• _Problem statement_
Identify each line in the records below that contains the word "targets", and copy it.

• _Source data_
********
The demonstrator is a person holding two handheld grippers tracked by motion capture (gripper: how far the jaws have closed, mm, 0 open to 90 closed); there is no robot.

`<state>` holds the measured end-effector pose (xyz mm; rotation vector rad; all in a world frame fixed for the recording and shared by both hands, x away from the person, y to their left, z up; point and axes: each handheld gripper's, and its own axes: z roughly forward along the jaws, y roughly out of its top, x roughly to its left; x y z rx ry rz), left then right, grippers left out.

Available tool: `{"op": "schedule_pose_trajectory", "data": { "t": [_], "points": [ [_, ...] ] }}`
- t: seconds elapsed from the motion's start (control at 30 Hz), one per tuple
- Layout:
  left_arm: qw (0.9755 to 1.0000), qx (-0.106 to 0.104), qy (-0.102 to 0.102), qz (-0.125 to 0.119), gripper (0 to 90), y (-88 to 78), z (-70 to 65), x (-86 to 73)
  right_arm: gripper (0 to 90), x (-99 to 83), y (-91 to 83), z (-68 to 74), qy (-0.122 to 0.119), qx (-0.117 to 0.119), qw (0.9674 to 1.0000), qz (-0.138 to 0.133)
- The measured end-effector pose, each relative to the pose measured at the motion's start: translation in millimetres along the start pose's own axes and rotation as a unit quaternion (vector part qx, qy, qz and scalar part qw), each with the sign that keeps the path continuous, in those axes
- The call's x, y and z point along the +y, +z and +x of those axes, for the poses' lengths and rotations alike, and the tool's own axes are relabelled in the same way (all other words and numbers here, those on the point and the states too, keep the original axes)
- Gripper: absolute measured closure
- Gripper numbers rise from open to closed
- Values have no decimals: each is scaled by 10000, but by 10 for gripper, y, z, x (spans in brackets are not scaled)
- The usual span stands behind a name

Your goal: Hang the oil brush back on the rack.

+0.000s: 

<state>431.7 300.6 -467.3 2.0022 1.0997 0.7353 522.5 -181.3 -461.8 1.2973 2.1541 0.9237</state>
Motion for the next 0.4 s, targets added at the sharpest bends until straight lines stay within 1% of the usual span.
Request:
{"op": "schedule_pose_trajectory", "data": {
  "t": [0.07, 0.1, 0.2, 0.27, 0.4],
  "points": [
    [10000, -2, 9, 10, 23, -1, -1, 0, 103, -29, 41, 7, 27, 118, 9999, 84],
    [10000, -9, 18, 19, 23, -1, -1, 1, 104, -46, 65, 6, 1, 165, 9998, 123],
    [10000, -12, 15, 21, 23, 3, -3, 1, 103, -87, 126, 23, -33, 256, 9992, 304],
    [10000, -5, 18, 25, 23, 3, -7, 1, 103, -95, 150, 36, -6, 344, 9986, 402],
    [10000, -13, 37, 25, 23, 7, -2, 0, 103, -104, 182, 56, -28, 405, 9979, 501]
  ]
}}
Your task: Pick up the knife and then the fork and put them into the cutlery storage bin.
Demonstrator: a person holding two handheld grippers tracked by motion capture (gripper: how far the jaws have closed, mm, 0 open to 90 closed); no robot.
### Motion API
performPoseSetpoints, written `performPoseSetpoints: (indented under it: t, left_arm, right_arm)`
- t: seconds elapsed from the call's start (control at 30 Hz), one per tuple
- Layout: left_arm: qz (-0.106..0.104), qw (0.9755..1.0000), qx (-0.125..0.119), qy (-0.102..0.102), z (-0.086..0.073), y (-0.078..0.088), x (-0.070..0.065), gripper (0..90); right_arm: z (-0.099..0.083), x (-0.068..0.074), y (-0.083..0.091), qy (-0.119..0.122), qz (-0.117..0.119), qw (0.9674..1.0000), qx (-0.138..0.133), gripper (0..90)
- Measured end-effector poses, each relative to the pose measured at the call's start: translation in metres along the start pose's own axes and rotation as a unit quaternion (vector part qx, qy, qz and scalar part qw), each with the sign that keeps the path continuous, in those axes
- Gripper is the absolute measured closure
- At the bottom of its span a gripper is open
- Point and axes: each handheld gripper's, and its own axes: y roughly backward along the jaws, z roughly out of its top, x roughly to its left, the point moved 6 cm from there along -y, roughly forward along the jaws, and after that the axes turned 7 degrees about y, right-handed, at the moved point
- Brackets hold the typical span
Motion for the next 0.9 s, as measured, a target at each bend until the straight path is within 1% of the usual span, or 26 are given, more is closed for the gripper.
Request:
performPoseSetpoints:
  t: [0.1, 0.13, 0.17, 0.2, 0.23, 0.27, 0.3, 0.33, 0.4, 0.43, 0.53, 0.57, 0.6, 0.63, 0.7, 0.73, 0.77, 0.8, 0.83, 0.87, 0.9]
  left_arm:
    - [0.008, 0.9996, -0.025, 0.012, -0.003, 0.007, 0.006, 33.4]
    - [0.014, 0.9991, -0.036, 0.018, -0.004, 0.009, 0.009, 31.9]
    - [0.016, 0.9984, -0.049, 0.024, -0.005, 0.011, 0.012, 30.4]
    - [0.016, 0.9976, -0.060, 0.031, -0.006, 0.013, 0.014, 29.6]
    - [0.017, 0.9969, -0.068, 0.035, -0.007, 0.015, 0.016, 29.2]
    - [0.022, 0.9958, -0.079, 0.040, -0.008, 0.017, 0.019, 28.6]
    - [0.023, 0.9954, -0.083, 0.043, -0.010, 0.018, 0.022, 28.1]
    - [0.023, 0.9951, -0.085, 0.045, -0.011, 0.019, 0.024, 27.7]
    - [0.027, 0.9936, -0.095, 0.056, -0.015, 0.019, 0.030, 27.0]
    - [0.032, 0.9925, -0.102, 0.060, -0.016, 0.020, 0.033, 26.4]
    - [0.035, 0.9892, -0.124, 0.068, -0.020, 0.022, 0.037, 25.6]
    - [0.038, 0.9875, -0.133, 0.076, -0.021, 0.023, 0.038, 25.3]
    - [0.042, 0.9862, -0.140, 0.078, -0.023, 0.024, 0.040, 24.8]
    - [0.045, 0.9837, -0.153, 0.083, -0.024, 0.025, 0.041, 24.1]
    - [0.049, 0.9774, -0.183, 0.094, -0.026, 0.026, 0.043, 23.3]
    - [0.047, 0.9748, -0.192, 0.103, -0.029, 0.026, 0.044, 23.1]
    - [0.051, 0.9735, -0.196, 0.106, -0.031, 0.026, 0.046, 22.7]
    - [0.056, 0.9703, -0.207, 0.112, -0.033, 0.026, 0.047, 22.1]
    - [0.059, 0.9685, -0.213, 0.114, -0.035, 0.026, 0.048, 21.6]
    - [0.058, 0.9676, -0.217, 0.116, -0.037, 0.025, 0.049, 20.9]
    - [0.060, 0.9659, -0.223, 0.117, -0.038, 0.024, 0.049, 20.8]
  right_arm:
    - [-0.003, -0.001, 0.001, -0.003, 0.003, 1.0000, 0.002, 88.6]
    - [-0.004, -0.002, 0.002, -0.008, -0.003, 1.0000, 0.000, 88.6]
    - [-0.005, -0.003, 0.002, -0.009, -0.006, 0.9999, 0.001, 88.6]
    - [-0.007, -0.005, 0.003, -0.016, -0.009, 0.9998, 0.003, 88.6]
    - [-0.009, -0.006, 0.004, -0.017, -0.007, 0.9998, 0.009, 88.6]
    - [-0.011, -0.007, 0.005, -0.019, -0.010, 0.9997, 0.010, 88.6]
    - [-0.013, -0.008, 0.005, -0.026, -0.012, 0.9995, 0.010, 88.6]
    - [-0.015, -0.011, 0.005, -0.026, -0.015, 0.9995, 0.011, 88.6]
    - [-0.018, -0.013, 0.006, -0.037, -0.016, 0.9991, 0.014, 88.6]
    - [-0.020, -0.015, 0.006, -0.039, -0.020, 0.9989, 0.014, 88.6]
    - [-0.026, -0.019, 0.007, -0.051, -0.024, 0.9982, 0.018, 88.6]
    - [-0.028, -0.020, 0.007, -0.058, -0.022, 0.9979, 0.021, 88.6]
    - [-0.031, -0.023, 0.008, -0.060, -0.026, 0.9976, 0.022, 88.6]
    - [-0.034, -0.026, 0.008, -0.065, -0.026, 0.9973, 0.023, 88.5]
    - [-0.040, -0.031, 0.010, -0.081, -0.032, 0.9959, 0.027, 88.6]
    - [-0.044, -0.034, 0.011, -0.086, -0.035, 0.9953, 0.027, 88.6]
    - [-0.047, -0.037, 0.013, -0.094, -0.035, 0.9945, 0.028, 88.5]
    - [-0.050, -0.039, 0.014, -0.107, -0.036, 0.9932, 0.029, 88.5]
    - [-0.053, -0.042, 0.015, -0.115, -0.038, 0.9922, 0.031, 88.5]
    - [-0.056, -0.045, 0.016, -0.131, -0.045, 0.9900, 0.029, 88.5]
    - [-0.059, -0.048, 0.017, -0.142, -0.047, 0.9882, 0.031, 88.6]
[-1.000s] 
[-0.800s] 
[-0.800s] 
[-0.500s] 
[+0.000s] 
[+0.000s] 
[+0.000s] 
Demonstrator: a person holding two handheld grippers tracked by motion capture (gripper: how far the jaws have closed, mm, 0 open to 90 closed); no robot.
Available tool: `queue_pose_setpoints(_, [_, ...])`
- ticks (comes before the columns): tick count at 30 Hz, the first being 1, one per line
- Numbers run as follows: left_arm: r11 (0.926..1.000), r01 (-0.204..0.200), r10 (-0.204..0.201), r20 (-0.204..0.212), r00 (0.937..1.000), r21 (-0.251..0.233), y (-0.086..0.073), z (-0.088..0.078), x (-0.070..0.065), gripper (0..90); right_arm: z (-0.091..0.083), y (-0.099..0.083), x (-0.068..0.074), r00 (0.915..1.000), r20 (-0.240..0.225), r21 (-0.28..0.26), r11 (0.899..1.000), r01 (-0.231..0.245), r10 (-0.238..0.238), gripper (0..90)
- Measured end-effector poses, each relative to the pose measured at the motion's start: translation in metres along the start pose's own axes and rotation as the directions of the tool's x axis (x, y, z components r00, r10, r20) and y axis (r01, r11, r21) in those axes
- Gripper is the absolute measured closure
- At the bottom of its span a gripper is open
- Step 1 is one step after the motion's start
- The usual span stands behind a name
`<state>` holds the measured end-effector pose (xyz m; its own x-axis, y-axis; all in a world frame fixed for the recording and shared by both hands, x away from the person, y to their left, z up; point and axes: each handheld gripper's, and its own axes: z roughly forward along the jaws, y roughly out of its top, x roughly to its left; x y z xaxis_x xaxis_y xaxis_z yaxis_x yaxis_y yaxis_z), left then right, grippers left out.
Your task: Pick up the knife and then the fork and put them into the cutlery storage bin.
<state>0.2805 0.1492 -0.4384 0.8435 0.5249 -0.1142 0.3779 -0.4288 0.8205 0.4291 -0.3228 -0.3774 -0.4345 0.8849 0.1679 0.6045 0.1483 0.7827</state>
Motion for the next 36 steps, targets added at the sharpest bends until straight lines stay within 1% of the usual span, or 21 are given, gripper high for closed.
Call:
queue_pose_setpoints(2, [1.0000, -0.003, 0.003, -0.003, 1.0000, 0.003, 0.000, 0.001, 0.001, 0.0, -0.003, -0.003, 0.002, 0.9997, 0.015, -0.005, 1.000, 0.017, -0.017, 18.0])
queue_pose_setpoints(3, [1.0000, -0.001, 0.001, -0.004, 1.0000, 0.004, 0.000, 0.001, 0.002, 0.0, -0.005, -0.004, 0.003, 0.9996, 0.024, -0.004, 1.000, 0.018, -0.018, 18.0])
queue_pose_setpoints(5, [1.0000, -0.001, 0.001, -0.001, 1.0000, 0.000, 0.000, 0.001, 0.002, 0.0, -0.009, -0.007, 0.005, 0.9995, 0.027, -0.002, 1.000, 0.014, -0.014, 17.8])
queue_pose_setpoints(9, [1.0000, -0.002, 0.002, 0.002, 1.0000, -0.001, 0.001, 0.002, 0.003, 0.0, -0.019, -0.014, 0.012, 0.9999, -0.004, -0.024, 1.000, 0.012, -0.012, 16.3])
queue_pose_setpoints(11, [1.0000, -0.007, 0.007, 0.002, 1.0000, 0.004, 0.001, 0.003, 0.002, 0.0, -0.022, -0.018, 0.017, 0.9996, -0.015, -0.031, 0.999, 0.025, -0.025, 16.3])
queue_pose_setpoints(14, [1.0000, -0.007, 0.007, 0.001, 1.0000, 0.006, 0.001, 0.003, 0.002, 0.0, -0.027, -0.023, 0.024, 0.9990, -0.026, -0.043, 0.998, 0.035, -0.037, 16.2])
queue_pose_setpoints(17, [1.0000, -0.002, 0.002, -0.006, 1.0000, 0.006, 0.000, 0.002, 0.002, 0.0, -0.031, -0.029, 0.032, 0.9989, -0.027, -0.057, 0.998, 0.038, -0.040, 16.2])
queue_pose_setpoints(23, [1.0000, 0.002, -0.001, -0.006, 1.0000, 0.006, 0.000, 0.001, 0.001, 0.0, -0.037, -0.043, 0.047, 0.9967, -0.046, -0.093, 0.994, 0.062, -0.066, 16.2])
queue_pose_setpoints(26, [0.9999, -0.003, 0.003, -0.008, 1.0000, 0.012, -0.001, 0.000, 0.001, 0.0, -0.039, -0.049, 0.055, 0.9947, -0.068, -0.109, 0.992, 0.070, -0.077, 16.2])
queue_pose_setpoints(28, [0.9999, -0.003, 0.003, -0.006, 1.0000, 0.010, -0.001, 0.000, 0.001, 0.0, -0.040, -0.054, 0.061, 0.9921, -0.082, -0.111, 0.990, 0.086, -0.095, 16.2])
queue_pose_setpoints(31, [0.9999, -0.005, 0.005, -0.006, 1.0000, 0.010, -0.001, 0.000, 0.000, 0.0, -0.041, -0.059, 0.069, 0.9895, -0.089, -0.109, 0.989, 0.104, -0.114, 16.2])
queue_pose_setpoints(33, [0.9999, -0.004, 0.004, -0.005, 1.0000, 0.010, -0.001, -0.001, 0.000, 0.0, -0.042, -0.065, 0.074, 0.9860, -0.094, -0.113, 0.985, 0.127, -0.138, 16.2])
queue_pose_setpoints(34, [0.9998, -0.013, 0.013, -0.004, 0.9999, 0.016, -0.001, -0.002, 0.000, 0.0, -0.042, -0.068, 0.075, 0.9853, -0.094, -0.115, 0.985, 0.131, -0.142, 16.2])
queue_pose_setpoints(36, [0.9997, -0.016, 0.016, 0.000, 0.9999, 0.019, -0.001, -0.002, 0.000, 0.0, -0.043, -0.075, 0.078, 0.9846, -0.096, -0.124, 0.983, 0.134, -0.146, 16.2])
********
• _Response below_
Motion for the next 0.4 s, targets added at the sharpest bends until straight lines stay within 1% of the usual span.
Motion for the next 36 steps, targets added at the sharpest bends until straight lines stay within 1% of the usual span, or 21 are given, gripper high for closed.

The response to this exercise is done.